** ASSIGNED TASK **
From the first line to the last, copy the data below word for word.

=== RECORDED INFORMATION ===

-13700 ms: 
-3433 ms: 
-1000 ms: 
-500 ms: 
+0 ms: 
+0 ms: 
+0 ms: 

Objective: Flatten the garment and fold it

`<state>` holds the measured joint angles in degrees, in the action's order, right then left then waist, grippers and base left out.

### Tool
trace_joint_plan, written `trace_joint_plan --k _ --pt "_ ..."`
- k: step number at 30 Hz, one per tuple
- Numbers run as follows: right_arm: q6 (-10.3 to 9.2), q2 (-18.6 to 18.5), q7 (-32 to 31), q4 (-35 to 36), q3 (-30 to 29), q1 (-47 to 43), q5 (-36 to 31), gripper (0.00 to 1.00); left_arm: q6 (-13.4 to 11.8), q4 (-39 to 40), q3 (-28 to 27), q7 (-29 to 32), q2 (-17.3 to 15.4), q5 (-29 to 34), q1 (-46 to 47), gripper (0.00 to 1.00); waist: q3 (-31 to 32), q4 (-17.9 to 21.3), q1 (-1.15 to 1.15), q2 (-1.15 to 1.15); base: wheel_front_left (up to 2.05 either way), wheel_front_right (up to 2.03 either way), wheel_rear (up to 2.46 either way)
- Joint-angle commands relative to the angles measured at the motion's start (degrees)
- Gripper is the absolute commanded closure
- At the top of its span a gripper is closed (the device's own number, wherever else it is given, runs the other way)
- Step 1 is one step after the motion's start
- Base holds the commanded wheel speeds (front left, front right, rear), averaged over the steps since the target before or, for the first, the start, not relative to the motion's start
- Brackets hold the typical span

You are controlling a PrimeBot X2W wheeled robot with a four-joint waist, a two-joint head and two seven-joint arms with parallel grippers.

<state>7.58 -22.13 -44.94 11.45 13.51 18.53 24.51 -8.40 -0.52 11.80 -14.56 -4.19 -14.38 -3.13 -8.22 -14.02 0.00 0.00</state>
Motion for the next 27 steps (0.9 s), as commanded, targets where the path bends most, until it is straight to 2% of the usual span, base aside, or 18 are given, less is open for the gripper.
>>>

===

** SOLUTION TO THE EXERCISE **
-13700 ms: 
-3433 ms: 
-1000 ms: 
-500 ms: 
+0 ms: 
+0 ms: 
+0 ms: 

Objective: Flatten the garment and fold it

`<state>` holds the measured joint angles in degrees, in the action's order, right then left then waist, grippers and base left out.

### Tool
trace_joint_plan, written `trace_joint_plan --k _ --pt "_ ..."`
- k: step number at 30 Hz, one per tuple
- Numbers run as follows: right_arm: q6 (-10.3 to 9.2), q2 (-18.6 to 18.5), q7 (-32 to 31), q4 (-35 to 36), q3 (-30 to 29), q1 (-47 to 43), q5 (-36 to 31), gripper (0.00 to 1.00); left_arm: q6 (-13.4 to 11.8), q4 (-39 to 40), q3 (-28 to 27), q7 (-29 to 32), q2 (-17.3 to 15.4), q5 (-29 to 34), q1 (-46 to 47), gripper (0.00 to 1.00); waist: q3 (-31 to 32), q4 (-17.9 to 21.3), q1 (-1.15 to 1.15), q2 (-1.15 to 1.15); base: wheel_front_left (up to 2.05 either way), wheel_front_right (up to 2.03 either way), wheel_rear (up to 2.46 either way)
- Joint-angle commands relative to the angles measured at the motion's start (degrees)
- Gripper is the absolute commanded closure
- At the top of its span a gripper is closed (the device's own number, wherever else it is given, runs the other way)
- Step 1 is one step after the motion's start
- Base holds the commanded wheel speeds (front left, front right, rear), averaged over the steps since the target before or, for the first, the start, not relative to the motion's start
- Brackets hold the typical span

You are controlling a PrimeBot X2W wheeled robot with a four-joint waist, a two-joint head and two seven-joint arms with parallel grippers.

<state>7.58 -22.13 -44.94 11.45 13.51 18.53 24.51 -8.40 -0.52 11.80 -14.56 -4.19 -14.38 -3.13 -8.22 -14.02 0.00 0.00</state>
Motion for the next 27 steps (0.9 s), as commanded, targets where the path bends most, until it is straight to 2% of the usual span, base aside, or 18 are given, less is open for the gripper.
>>>

With that, the answer is done.